Your objective:
A single number is the answer: how many lines of the entries contain the word "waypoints"?

Supplied material:
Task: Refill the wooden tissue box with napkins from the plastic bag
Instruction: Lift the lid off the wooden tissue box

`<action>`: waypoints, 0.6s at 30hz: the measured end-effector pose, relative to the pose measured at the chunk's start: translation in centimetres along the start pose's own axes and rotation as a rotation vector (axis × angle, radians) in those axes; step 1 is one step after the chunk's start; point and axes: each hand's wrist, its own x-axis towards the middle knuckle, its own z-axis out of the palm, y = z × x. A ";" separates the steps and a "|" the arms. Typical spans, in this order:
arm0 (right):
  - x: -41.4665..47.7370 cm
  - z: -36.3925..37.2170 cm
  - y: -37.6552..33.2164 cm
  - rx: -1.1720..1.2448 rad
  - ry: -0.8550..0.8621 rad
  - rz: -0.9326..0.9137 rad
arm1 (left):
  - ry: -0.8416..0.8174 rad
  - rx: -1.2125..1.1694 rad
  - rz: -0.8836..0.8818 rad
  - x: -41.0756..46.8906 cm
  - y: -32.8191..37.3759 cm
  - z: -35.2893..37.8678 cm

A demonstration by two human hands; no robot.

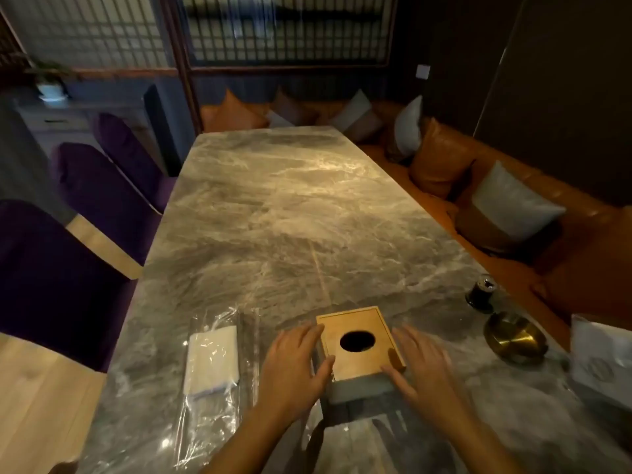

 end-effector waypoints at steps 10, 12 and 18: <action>-0.8 -0.3 0.9 0.017 -0.127 -0.038 | -0.065 0.022 0.029 -0.5 -0.9 2.4; -0.5 -0.3 1.0 0.051 -0.088 -0.083 | -0.079 0.011 0.020 -0.5 -0.8 2.4; 1.6 -2.2 1.1 -0.087 -0.093 -0.291 | -0.250 0.089 0.128 0.8 -0.2 0.5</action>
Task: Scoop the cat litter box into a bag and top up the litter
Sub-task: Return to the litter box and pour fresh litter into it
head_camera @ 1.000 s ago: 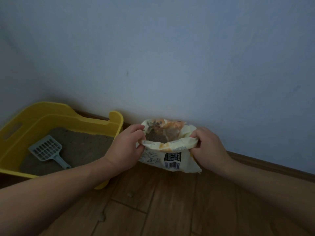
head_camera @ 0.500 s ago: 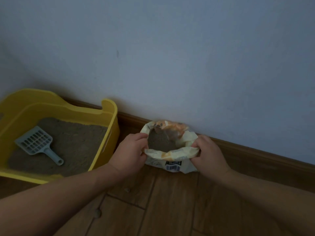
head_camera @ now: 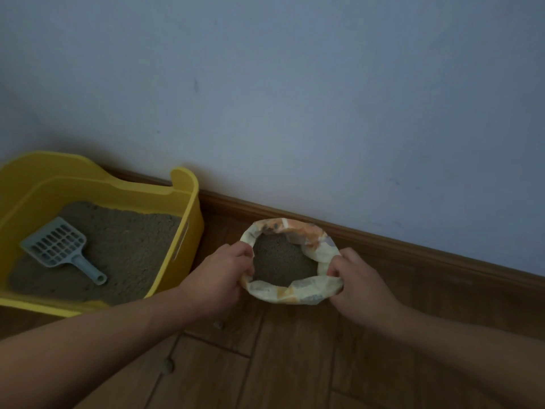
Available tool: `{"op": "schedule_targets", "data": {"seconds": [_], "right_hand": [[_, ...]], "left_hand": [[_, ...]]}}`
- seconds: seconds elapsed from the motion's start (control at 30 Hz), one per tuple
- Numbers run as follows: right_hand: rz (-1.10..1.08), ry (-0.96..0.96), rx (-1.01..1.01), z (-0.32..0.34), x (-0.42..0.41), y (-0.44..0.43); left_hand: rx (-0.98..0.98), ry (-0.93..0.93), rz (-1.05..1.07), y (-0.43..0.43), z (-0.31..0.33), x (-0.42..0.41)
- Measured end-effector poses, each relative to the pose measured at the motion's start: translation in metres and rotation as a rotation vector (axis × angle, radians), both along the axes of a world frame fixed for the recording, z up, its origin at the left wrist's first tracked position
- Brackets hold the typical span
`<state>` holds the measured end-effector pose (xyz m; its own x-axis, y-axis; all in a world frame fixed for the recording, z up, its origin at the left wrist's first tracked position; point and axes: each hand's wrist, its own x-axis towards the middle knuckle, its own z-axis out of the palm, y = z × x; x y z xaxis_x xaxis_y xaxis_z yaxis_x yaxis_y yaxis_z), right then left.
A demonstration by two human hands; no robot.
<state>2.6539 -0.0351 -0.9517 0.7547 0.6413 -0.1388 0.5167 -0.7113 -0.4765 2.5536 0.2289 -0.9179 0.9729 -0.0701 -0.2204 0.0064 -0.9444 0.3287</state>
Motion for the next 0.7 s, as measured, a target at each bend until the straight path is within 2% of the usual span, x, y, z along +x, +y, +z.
{"op": "schedule_targets", "data": {"seconds": [0.17, 0.7], "right_hand": [[0.046, 0.049, -0.074, 0.004, -0.004, -0.005], [0.013, 0.077, -0.031, 0.012, -0.004, -0.008]], "left_hand": [[0.006, 0.076, -0.052, 0.0, -0.006, -0.007], [0.02, 0.001, -0.031, 0.007, 0.007, -0.01]]}}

Written solution:
2